A California bond due in 10 years traded today at an average yield of 2.45 percent, or about 0.68 percentage point above an index of similar-maturity muni debt with a top rating, according to data compiled by Bloomberg. It was issued in March at a yield of 2.78 percent, or 0.87 point above the benchmark.
It costs the annual equivalent of about $232,000 to protect $10 million of California debt against default for 10 years, compared with about $496,000 for Spain, data compiled by CMA show.
Leaders of the public employee unions have been told to expect an 8 percent to 10 percent cut in worker costs. State workers have already agreed to concessions, including higher contributions toward pension and health-care benefits, according to David Miller, president of the California Association of Professional Scientists.
“We have an agreement with Governor Brown and we expect him to uphold his end,” Miller said in a statement. “Further cuts after years of unpaid furloughs and benefit concessions seem unreasonable and must be subject to the collective bargaining process.”

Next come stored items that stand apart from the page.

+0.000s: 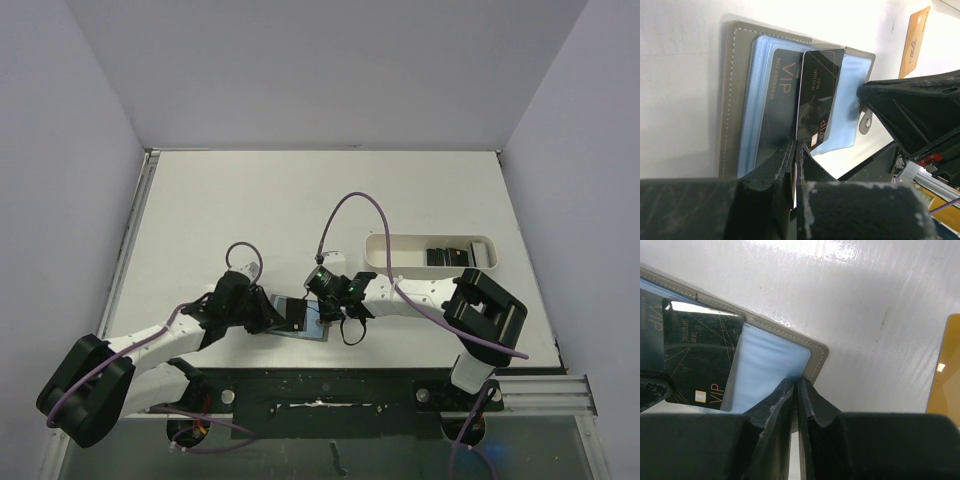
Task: Put the credit cards into the card holder
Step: Insert the credit card into the card holder.
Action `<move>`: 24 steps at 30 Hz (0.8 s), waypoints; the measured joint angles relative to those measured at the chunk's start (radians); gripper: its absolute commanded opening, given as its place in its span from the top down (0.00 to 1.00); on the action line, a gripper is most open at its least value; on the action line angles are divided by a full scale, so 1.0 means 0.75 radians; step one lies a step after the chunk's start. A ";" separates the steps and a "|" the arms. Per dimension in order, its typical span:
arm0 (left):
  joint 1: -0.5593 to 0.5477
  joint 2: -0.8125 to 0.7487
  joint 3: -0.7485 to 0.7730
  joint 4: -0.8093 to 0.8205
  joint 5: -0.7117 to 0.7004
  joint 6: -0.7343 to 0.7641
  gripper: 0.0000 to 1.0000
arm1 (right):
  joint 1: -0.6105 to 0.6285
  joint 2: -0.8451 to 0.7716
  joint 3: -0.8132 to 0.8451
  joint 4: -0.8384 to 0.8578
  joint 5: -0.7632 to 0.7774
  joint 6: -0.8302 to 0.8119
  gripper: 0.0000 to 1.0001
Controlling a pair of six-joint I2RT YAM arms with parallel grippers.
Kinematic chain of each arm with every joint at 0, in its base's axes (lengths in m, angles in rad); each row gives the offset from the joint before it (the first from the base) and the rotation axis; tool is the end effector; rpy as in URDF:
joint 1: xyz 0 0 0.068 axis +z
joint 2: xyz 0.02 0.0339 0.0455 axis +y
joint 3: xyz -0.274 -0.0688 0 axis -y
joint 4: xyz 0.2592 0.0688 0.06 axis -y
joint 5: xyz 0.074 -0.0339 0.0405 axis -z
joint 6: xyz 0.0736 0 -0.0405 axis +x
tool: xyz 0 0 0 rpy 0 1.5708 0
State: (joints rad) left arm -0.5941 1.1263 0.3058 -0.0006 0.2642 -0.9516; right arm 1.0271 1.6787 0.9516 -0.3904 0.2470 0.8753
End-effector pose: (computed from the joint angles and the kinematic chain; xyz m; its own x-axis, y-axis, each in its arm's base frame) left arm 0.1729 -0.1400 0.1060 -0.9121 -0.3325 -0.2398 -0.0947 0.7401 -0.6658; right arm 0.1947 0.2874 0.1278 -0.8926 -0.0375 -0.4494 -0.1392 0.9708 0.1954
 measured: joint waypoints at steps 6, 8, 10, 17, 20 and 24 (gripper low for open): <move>0.000 -0.002 -0.036 0.056 0.032 -0.022 1.00 | 0.001 0.001 0.000 0.000 0.000 -0.001 0.90; 0.000 -0.002 -0.036 0.051 0.032 -0.020 1.00 | 0.001 0.001 0.000 0.001 0.000 -0.001 0.90; 0.000 -0.002 -0.033 0.034 0.032 -0.015 1.00 | 0.000 0.001 0.000 0.000 0.001 -0.001 0.90; 0.000 -0.002 -0.002 -0.043 0.038 0.022 1.00 | 0.001 0.001 0.000 0.001 0.001 -0.001 0.90; 0.000 -0.002 0.010 -0.069 0.044 0.043 1.00 | 0.000 0.001 0.000 0.001 0.001 -0.001 0.90; 0.000 0.021 0.033 -0.091 0.058 0.074 1.00 | 0.000 0.001 0.000 0.001 0.001 -0.004 0.91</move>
State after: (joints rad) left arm -0.5941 1.1423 0.3305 -0.0689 0.3080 -0.8963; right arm 1.0271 1.6794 0.9516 -0.3901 0.2478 0.8726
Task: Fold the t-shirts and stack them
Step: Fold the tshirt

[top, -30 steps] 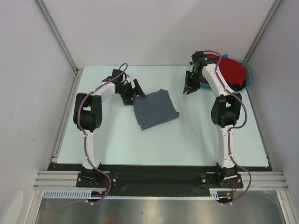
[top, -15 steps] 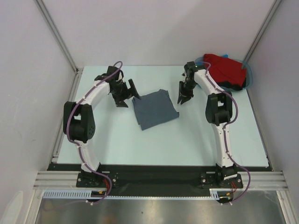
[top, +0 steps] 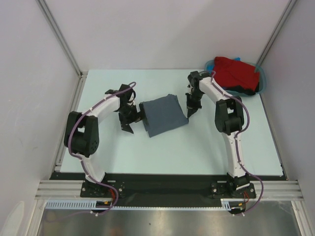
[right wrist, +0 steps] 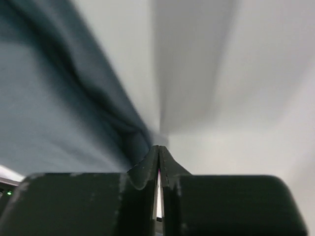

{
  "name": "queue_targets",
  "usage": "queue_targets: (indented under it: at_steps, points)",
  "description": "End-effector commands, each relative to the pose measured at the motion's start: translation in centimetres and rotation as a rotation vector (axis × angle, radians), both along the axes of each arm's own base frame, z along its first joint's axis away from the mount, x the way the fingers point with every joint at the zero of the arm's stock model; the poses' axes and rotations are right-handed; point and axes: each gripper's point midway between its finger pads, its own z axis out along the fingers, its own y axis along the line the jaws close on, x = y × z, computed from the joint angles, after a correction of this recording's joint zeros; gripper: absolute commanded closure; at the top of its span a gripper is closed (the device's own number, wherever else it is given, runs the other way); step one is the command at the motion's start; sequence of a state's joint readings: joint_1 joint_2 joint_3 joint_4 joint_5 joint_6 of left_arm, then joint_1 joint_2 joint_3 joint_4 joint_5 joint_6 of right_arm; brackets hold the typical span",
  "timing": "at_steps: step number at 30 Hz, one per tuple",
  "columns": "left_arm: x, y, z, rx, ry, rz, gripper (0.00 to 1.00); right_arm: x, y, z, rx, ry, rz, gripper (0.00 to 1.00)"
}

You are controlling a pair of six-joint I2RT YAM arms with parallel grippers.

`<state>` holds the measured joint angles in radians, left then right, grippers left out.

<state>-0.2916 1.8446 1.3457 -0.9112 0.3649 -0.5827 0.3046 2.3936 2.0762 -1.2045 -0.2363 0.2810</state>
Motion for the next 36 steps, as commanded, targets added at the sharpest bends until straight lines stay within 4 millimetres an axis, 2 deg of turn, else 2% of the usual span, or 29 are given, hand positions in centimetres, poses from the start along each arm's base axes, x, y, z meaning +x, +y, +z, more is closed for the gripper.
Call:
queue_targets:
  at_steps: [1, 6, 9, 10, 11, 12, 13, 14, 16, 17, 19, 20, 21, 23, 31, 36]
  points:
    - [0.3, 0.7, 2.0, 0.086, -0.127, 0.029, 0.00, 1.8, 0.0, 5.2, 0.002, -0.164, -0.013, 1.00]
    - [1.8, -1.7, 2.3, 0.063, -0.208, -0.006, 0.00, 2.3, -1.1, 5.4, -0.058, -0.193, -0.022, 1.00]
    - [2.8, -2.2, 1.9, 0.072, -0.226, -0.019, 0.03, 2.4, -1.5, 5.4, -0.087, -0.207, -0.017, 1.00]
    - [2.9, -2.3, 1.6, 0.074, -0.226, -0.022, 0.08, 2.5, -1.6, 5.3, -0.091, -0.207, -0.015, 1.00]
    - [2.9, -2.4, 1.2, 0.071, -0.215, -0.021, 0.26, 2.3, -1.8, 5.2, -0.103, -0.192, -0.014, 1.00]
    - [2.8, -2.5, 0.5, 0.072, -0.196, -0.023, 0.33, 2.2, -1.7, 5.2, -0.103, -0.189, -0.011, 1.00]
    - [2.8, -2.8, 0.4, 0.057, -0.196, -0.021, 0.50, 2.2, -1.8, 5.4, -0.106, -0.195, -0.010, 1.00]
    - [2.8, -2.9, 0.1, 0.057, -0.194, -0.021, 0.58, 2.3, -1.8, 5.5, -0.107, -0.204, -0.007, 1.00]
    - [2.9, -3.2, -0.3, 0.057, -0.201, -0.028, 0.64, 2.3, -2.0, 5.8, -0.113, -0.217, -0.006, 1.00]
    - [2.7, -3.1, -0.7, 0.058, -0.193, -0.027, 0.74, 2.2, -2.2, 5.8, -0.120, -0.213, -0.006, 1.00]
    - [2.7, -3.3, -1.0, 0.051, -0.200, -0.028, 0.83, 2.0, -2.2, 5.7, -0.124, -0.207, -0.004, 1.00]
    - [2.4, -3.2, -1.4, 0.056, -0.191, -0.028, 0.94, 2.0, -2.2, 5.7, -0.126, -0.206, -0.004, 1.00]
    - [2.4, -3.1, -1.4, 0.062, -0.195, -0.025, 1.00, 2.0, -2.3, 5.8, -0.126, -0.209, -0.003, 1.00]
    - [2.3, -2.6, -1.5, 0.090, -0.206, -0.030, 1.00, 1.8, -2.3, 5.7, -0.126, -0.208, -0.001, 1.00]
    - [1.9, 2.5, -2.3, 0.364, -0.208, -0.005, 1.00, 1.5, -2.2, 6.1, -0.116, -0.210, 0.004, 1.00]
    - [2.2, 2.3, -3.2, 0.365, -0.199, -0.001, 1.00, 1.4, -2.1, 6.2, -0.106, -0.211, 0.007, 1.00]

This isn’t the first time Brown and legislative Democrats have counted on optimistic forecasts. The current year’s budget was passed with the assumption that the economy would push an extra $4 billion into state coffers.
When the revenue failed to materialize as planned, lawmakers had to cut $1 billion for school busing subsidies, public universities, programs for the elderly and disabled, child care, libraries and prisons.
“The imaginary money the majority party counted on in last year’s sham of a budget never materialized, and they have refused to cut big government,” the Assembly Republican minority leader, Connie Conway, said in a statement.
The initiative for higher taxes is the linchpin of Brown’s balancing plan. His campaign has begun handing in more than 1.3 million signatures to county election offices to qualify the measure.
“We can’t fill a hole of this magnitude with cuts alone without doing severe damage to our schools,” Brown said in the YouTube statement. “That’s why I have bypassed the gridlock and am asking you, the people of California to approve a plan to avoid further cuts to schools and public safety.”
The plan would temporarily raise the statewide sales tax, already the highest in the U.S., to 7.5 percent from 7.25 percent. It would also boost rates on income starting at $250,000. Those making $1 million or more, now taxed at 10.3 percent, would pay 13.3 percent, the most of any state.
The Golden State’s constitution requires legislators to pass a budget by June 15 with a simple majority vote. Tax increases require two-thirds approval. Democrats control the Senate and the Assembly. A voter initiative passed in 2010 strips lawmakers of their pay for every day they’re late. Brown has until July 1 to enact the plan.